(Recorded data)

■ ■ ■ ■

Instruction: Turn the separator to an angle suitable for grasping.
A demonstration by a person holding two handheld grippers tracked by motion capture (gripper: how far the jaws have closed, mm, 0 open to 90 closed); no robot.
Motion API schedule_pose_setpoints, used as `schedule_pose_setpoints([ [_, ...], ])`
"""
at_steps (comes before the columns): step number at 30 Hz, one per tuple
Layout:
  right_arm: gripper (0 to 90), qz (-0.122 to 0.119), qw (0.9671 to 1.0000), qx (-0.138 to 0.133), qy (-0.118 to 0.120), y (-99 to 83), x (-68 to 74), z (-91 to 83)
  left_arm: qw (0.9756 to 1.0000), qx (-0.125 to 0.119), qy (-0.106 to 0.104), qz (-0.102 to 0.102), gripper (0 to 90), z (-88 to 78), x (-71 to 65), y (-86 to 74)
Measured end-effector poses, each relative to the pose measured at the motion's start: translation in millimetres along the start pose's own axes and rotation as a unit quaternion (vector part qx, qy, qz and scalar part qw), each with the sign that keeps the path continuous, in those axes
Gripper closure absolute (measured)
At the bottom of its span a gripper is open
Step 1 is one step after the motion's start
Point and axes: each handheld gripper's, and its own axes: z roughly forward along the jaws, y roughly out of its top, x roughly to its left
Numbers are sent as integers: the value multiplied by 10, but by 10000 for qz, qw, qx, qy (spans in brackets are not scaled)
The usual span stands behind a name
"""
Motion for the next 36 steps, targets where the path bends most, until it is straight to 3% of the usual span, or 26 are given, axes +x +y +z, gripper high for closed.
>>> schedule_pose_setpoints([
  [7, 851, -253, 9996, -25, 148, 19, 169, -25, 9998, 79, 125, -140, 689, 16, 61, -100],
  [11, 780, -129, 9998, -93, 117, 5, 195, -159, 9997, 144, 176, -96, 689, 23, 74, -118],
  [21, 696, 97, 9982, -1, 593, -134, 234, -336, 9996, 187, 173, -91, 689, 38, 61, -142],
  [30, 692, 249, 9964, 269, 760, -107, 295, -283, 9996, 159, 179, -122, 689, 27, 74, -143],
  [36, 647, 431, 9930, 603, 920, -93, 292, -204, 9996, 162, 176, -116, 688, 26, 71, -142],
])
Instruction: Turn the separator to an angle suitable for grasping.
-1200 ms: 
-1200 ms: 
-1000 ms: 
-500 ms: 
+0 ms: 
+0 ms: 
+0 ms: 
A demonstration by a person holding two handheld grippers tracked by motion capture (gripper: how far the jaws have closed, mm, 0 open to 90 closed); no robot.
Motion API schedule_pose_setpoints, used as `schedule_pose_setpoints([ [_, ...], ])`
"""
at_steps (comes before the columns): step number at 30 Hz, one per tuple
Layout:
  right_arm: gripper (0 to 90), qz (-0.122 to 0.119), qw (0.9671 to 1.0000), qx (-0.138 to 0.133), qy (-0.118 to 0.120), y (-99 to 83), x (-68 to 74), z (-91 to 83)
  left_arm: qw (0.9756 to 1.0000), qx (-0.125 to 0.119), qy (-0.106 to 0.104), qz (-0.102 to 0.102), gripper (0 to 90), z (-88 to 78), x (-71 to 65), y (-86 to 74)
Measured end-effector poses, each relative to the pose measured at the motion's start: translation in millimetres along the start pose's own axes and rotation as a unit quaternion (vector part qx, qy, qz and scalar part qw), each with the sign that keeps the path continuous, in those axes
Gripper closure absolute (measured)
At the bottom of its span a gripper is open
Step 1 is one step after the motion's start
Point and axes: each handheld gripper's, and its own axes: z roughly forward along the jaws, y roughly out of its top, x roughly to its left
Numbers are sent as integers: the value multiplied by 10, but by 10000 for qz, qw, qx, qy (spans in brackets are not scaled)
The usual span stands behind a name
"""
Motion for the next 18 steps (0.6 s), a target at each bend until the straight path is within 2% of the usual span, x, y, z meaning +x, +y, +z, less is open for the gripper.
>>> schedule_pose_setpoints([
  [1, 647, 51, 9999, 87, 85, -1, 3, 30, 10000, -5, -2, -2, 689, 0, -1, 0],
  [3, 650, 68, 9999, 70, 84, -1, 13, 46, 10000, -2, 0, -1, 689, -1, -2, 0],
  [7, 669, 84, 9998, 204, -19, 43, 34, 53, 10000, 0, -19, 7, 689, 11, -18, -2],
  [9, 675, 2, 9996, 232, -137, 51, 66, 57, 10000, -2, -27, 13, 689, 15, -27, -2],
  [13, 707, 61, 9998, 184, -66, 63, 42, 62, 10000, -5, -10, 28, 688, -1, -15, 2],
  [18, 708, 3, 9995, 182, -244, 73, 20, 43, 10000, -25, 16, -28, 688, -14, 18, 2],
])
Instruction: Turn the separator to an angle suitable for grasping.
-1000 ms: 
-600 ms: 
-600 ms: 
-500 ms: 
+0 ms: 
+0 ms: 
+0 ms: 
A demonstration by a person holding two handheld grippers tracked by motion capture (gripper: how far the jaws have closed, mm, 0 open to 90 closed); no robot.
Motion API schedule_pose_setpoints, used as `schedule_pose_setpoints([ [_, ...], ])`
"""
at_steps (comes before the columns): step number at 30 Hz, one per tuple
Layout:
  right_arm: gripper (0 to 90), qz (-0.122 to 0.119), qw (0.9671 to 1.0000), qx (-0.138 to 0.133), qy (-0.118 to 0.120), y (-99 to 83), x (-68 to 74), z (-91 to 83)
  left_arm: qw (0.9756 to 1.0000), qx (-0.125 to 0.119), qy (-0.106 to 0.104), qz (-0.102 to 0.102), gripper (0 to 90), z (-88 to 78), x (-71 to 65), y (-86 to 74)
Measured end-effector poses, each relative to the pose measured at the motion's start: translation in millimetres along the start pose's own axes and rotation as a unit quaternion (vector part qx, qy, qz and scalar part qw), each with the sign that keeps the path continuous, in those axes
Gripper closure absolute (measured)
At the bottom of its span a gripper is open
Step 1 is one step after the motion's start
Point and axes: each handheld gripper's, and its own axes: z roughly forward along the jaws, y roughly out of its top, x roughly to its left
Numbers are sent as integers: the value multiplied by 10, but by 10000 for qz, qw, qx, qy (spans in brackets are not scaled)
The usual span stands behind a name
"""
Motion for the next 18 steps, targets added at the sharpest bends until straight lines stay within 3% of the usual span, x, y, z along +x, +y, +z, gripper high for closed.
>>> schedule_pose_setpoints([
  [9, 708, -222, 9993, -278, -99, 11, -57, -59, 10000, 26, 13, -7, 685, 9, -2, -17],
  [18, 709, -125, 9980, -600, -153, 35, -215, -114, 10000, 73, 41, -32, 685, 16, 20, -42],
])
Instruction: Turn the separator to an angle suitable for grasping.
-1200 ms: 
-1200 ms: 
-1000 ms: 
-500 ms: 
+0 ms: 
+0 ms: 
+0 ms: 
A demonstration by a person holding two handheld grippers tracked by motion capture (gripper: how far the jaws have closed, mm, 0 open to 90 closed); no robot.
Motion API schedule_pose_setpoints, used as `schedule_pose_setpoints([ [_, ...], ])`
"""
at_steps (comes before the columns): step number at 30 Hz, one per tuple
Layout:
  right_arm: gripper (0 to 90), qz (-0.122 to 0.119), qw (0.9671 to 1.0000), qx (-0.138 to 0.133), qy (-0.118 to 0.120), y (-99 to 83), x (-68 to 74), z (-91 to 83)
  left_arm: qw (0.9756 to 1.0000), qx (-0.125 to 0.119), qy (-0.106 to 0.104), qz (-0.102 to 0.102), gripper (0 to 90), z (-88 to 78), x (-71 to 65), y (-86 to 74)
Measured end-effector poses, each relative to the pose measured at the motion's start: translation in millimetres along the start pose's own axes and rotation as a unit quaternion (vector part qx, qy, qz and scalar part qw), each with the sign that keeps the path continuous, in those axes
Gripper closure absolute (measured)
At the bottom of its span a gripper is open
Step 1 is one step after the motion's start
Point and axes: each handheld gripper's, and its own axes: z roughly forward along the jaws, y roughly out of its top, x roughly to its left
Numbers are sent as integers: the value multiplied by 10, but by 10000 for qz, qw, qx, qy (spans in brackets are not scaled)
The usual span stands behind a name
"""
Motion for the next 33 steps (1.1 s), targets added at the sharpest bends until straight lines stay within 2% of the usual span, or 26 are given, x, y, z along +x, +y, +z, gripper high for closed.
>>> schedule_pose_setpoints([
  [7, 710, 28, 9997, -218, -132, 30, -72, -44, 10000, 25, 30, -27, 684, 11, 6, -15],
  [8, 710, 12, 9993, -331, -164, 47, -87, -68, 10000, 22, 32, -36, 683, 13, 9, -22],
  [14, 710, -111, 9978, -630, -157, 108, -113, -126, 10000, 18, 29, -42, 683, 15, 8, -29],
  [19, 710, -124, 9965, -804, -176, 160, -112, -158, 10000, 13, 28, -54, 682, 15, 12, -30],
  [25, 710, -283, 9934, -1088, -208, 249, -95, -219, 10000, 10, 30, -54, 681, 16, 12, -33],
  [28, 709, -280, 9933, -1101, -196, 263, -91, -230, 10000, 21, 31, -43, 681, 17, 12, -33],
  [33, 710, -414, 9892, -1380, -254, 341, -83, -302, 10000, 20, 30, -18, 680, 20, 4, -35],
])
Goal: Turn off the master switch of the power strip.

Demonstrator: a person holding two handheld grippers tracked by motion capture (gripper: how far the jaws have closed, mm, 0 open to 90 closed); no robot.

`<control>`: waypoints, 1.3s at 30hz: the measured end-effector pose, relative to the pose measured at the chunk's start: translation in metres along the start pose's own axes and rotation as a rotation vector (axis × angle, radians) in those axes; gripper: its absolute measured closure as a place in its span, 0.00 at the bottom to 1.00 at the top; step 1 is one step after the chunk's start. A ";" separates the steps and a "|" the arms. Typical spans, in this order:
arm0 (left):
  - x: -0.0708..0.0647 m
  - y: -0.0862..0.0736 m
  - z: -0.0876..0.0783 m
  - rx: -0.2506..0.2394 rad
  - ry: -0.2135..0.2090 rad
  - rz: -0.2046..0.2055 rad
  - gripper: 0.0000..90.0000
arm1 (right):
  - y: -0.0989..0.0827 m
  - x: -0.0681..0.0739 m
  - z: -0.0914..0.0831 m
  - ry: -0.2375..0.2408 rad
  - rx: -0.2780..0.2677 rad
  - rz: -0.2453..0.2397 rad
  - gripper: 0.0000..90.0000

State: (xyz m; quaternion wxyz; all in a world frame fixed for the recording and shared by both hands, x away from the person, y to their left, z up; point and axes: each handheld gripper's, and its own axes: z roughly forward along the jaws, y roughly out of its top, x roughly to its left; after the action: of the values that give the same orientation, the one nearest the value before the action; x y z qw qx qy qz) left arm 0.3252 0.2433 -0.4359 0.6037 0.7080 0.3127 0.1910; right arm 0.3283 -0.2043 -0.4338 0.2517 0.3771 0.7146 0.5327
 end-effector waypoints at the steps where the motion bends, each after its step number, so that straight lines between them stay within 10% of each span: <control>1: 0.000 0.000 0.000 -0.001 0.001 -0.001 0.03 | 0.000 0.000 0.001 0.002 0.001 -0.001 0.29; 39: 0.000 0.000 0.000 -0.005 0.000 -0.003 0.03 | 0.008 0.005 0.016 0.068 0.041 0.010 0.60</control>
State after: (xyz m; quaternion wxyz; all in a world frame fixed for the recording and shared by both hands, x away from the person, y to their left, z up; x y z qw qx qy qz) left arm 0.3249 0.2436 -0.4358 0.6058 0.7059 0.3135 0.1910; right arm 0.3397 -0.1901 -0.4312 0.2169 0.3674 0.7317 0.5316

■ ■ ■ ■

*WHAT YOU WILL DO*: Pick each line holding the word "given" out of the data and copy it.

*EXERCISE SOLUTION*:
Motion for the next 36 steps, targets where the path bends most, until it is straight to 3% of the usual span, or 26 are given, axes +x +y +z, gripper high for closed.
Motion for the next 33 steps (1.1 s), targets added at the sharpest bends until straight lines stay within 2% of the usual span, or 26 are given, x, y, z along +x, +y, +z, gripper high for closed.

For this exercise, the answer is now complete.